The BayHawks were one of 18 teams who played the 2021 G League season in a "bubble" at Walt Disney World, beginning in February. On January 12, 2021, Uthoff was included in the roster of the Erie BayHawks. He played in and started 14 of the BayHawks' 15 games, averaging 8.8 rebounds and 14.9 points per game. The Bayhawks went 11–4 and made the playoffs, but got knocked out in the first round. Uthoff was named a Third Team G League All-Star at the end of the season.

===SeaHorses Mikawa (2021–2022)===
On June 23, 2021, Uthoff signed with SeaHorses Mikawa of the B.League. On February 19, 2022, Uthoff was traded from the Birmingham Squadron to the Austin Spurs, but he remained in Japan, continuing to play for Mikawa.

===Pallacanestro Trieste (2024–2026)===
On July 27, 2024, he signed with Pallacanestro Trieste of the Italian Lega Basket Serie A (LBA).

===Petkim Spor (2026–present)===
On July 3, 2026, he signed with Petkim Spor of the Basketbol Süper Ligi (BSL).

==Career statistics==

===NBA regular season===

| Year | Team | GP | GS | MPG | FG% | 3P% | FT% | RPG | APG | SPG | BPG | PPG |
|---|---|---|---|---|---|---|---|---|---|---|---|---|
| 2016–17 | Dallas | 9 | 0 | 12.8 | .421 | .333 | .714 | 2.6 | 1.0 | .2 | .4 | 4.4 |
| 2019–20 | Memphis | 4 | 0 | 3.5 | .143 | .000 | 1.000 | 1.5 | .0 | .3 | .0 | 1.0 |
| 2019–20 | Washington | 3 | 0 | 13.0 | .545 | .600 | .- | 1.7 | .0 | .0 | .0 | 5.0 |
| Career |  | 16 | 0 | 10.5 | .411 | .333 | .778 | 1.8 | .6 | .2 | .3 | 3.7 |

===College===

| Year | Team | GP | GS | MPG | FG% | 3P% | FT% | RPG | APG | SPG | BPG | PPG |
|---|---|---|---|---|---|---|---|---|---|---|---|---|
| 2013–14 | Iowa | 33 | 0 | 18.2 | .500 | .425 | .817 | 4.6 | .8 | .3 | 1.1 | 7.6 |
| 2014–15 | Iowa | 34 | 34 | 30.3 | .430 | .372 | .737 | 6.4 | 1.7 | 1.1 | 1.6 | 12.4 |
| 2015–16 | Iowa | 33 | 33 | 30.8 | .448 | .382 | .813 | 6.3 | 1.1 | 1.0 | 2.6 | 18.9 |
| Career |  | 100 | 67 | 26.5 | .450 | .383 | .795 | 5.8 | 1.2 | .8 | 1.8 | 13.0 |

==Personal life==
Uthoff majored in economics at the University of Iowa.
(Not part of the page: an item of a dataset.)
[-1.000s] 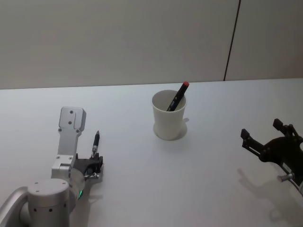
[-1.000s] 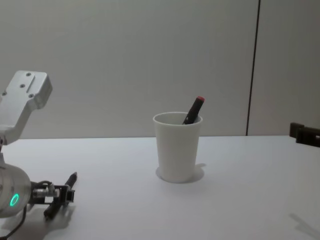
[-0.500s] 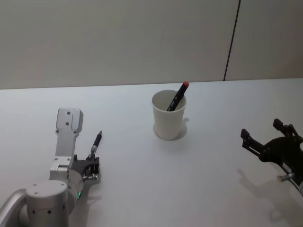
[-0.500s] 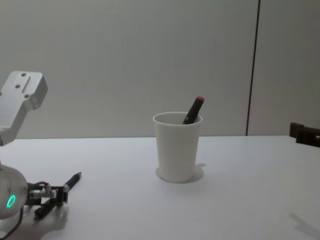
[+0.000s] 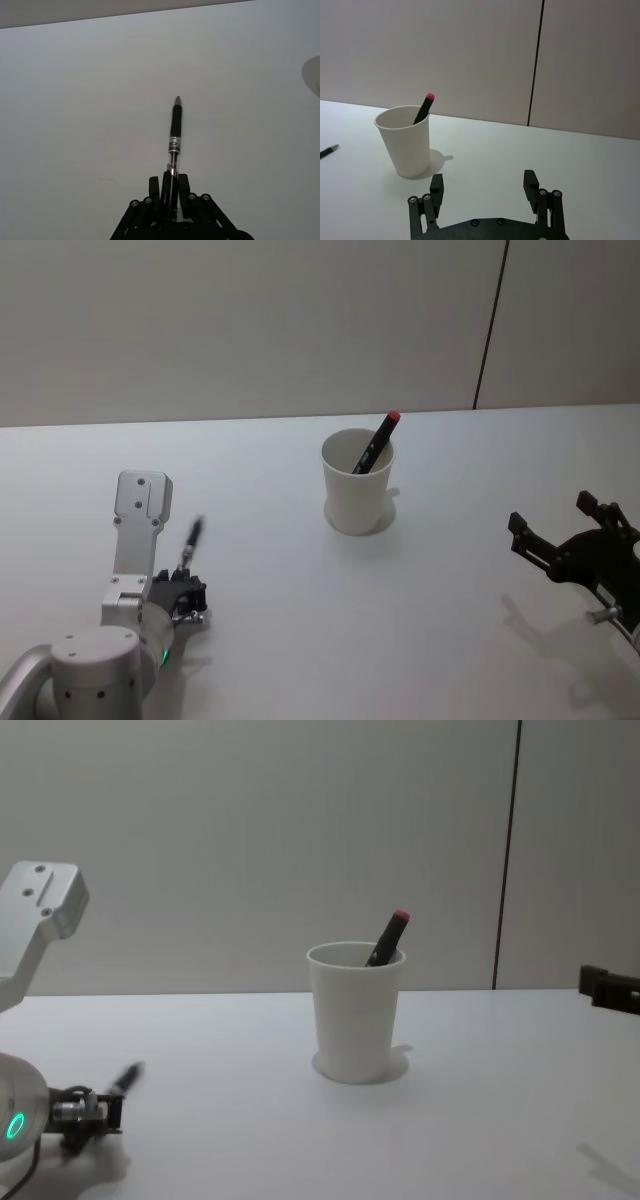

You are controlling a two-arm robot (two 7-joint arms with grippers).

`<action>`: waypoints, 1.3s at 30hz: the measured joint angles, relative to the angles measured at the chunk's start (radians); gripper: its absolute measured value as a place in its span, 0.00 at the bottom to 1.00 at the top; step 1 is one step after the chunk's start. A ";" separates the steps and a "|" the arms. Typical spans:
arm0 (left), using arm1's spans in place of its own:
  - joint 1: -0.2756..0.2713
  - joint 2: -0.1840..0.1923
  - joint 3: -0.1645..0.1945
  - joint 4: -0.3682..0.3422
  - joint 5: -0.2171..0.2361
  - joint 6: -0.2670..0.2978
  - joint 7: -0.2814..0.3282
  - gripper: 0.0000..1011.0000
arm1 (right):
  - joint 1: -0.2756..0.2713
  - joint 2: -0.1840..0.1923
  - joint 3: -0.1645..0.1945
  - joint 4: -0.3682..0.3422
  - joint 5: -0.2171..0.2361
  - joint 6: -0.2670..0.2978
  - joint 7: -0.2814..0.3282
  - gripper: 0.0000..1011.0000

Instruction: Place the pen into the pen holder.

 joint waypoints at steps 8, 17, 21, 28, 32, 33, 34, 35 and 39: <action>0.011 -0.001 -0.006 -0.011 0.003 -0.012 -0.015 0.17 | 0.000 0.000 0.000 0.000 0.000 0.000 0.000 0.99; 0.020 0.000 -0.012 -0.019 0.012 -0.031 -0.036 0.17 | 0.000 0.000 0.000 0.000 0.000 0.000 0.000 0.99; 0.023 0.002 -0.014 -0.023 0.021 -0.047 -0.048 0.17 | 0.000 0.000 0.000 0.000 0.000 0.000 0.000 0.99; 0.030 0.012 -0.016 -0.029 0.056 -0.107 -0.101 0.17 | 0.000 0.000 0.000 0.000 0.000 0.000 0.000 0.99; 0.032 0.018 -0.016 -0.031 0.074 -0.136 -0.127 0.17 | 0.000 0.000 0.000 0.000 0.000 0.000 0.000 0.99; 0.034 0.021 -0.017 -0.032 0.083 -0.153 -0.143 0.17 | 0.000 0.000 0.000 0.000 0.000 0.000 0.000 0.99; 0.034 0.025 -0.017 -0.033 0.094 -0.173 -0.160 0.17 | 0.000 0.000 0.000 0.000 0.000 0.000 0.000 0.99; 0.035 0.028 -0.018 -0.033 0.099 -0.182 -0.169 0.17 | 0.000 0.000 0.000 0.000 0.000 0.000 0.000 0.99; 0.036 0.037 -0.020 -0.034 0.120 -0.232 -0.217 0.17 | 0.000 0.000 0.000 0.000 0.000 0.000 0.000 0.99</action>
His third cousin, Dean Uthoff, played basketball at Iowa State and then went on to play professionally in Australia. An Australian National Basketball League legend, Dean played 13 years in the league for the Nunawading Spectres and then the Sydney Kings. Dean's brother, Ed, also distinguished himself in college ball and was team captain at San Jose State.

Uthoff is married to Jessie Jordan Uthoff, daughter of congressman Jim Jordan.